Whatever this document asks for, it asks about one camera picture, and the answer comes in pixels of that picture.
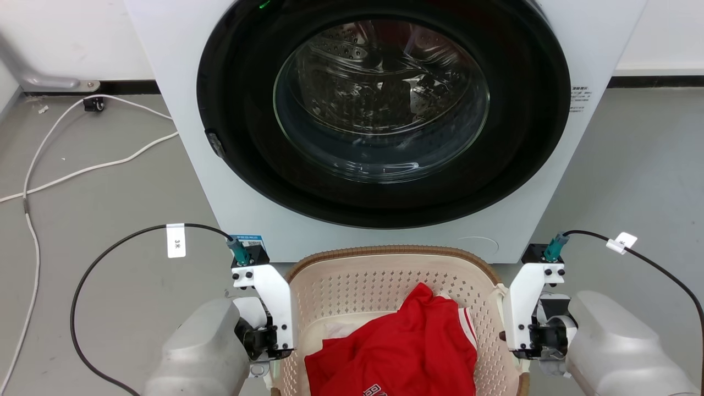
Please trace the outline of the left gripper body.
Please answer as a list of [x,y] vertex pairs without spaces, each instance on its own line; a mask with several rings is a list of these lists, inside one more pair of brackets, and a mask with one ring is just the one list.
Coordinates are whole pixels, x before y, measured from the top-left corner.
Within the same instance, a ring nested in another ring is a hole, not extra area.
[[239,311],[239,320],[234,329],[243,344],[250,362],[286,359],[295,349],[295,343],[284,340],[279,331],[290,330],[287,324],[274,324],[273,316],[260,298],[245,296],[234,299]]

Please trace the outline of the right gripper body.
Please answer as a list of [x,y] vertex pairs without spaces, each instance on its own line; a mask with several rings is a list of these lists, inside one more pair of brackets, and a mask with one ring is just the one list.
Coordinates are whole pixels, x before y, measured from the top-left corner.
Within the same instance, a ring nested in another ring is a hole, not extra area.
[[564,360],[571,341],[578,333],[578,324],[569,311],[571,298],[556,293],[543,293],[531,316],[528,359]]

§ ACTIVITY:
Set down all the material exactly once more. No pictures.

§ RESPONSE TO THIS TASK:
Whatever this document asks for, it asks about one camera picture, and the answer comes in pixels of that picture.
Please trace the outline of the left gripper body.
Please answer as a list of [x,y] vertex pairs without spaces, each instance on its own line; a mask with several rings is a list of these lists, inside one more pair of brackets, and a mask with one ring is just the one list.
Coordinates are whole pixels, x before y, measured from the top-left corner.
Within the same instance, a ring nested in another ring is a hole, not extra area.
[[239,311],[239,320],[234,329],[243,344],[250,362],[286,359],[295,349],[295,343],[284,340],[279,331],[290,330],[287,324],[274,324],[273,316],[260,298],[245,296],[234,299]]

Please trace the outline of the right gripper body.
Please answer as a list of [x,y] vertex pairs without spaces, each instance on its own line; a mask with several rings is a list of these lists, inside one more pair of brackets, and a mask with one ring is just the one list.
Coordinates are whole pixels, x before y, measured from the top-left corner.
Within the same instance, a ring nested in another ring is a hole, not extra area.
[[564,360],[571,341],[578,333],[578,324],[569,311],[571,298],[556,293],[543,293],[531,316],[528,359]]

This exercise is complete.